■ **Work instructions**
Which lines of the records below contain the string "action"? Report each of them.
___ Provided data ___
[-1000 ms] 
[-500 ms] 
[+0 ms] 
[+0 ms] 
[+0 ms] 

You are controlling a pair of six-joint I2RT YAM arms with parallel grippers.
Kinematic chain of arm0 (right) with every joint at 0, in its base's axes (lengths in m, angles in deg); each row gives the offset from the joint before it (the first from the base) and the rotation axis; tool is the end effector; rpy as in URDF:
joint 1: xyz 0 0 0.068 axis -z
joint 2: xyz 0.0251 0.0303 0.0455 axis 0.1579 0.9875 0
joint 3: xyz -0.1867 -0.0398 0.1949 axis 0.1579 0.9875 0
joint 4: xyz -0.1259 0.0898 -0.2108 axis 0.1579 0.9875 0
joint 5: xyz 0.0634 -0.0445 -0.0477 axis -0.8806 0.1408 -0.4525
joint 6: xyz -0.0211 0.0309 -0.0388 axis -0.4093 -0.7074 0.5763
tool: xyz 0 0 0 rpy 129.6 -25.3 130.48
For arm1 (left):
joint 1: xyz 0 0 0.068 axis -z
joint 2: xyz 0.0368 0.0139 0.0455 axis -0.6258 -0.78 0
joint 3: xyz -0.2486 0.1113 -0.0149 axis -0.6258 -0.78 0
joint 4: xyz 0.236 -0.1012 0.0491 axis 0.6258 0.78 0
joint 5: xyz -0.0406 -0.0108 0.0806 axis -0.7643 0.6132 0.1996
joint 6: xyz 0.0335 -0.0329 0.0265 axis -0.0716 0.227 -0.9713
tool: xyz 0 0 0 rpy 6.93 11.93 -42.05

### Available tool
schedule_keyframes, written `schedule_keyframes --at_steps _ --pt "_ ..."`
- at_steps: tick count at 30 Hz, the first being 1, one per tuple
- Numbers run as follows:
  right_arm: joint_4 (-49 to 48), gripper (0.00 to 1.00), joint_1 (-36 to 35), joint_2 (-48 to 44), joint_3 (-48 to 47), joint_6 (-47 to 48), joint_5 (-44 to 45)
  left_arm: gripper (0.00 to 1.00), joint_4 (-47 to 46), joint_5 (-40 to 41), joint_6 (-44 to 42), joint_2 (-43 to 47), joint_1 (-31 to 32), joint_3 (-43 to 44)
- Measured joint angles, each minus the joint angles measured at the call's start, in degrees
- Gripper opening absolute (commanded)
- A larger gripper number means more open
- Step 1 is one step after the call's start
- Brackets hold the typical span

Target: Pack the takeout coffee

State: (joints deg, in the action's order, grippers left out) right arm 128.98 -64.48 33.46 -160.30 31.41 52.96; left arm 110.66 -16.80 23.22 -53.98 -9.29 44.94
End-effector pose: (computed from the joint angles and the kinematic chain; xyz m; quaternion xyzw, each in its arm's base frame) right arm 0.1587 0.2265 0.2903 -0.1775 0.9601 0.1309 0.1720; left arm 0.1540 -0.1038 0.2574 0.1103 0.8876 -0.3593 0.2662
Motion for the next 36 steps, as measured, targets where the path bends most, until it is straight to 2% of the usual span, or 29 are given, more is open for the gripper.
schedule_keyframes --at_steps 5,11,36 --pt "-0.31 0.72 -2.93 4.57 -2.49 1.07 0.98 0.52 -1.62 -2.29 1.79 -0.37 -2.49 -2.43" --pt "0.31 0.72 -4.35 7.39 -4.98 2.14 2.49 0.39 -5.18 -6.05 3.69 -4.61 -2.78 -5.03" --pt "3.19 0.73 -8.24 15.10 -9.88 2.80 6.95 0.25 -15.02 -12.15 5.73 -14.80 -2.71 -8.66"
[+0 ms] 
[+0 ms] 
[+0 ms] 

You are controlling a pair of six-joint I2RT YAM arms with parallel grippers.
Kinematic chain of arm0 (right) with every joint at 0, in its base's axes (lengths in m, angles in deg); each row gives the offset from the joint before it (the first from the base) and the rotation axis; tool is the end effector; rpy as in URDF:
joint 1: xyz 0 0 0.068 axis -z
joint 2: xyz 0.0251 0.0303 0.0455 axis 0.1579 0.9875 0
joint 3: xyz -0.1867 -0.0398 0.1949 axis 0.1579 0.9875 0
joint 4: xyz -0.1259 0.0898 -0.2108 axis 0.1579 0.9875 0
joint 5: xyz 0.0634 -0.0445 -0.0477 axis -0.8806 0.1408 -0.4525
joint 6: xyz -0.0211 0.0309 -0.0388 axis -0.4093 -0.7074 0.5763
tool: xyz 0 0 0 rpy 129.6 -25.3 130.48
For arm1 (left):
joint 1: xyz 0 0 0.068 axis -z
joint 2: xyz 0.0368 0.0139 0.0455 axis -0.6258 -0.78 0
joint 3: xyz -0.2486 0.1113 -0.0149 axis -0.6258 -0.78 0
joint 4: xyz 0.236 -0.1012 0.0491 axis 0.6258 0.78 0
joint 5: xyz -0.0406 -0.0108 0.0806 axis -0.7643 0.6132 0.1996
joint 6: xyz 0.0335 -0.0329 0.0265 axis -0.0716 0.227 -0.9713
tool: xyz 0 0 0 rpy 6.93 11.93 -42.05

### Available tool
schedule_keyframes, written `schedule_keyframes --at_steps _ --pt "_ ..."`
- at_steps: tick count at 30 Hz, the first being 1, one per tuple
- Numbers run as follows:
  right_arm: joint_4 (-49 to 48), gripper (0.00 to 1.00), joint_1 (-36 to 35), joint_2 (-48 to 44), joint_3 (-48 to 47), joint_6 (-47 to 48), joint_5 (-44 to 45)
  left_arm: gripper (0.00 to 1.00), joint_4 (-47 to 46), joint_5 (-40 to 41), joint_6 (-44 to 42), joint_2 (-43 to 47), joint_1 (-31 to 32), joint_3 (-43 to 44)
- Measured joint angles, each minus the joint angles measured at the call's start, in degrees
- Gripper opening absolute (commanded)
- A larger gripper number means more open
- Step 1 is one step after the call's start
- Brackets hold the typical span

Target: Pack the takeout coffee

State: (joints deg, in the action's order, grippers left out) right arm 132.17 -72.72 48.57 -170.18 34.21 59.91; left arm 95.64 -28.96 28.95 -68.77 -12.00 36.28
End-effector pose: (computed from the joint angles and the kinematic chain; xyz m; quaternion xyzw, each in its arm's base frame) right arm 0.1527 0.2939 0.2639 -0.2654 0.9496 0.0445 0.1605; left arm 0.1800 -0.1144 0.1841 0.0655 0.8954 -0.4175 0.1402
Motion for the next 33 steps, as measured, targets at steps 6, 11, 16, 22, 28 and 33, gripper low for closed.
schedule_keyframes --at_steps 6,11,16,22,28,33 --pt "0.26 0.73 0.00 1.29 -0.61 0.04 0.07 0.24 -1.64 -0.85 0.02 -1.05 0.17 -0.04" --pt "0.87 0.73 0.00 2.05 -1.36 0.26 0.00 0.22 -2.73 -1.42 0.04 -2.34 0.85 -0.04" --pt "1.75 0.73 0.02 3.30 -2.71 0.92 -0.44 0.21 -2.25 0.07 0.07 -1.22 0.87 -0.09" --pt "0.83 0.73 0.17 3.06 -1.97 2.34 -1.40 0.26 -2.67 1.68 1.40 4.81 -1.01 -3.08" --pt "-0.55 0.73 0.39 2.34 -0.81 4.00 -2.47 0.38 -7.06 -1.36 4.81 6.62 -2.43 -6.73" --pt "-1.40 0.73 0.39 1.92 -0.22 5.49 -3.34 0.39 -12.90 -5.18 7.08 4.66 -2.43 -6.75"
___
■ **Solution to this task**
State: (joints deg, in the action's order, grippers left out) right arm 128.98 -64.48 33.46 -160.30 31.41 52.96; left arm 110.66 -16.80 23.22 -53.98 -9.29 44.94
State: (joints deg, in the action's order, grippers left out) right arm 132.17 -72.72 48.57 -170.18 34.21 59.91; left arm 95.64 -28.96 28.95 -68.77 -12.00 36.28

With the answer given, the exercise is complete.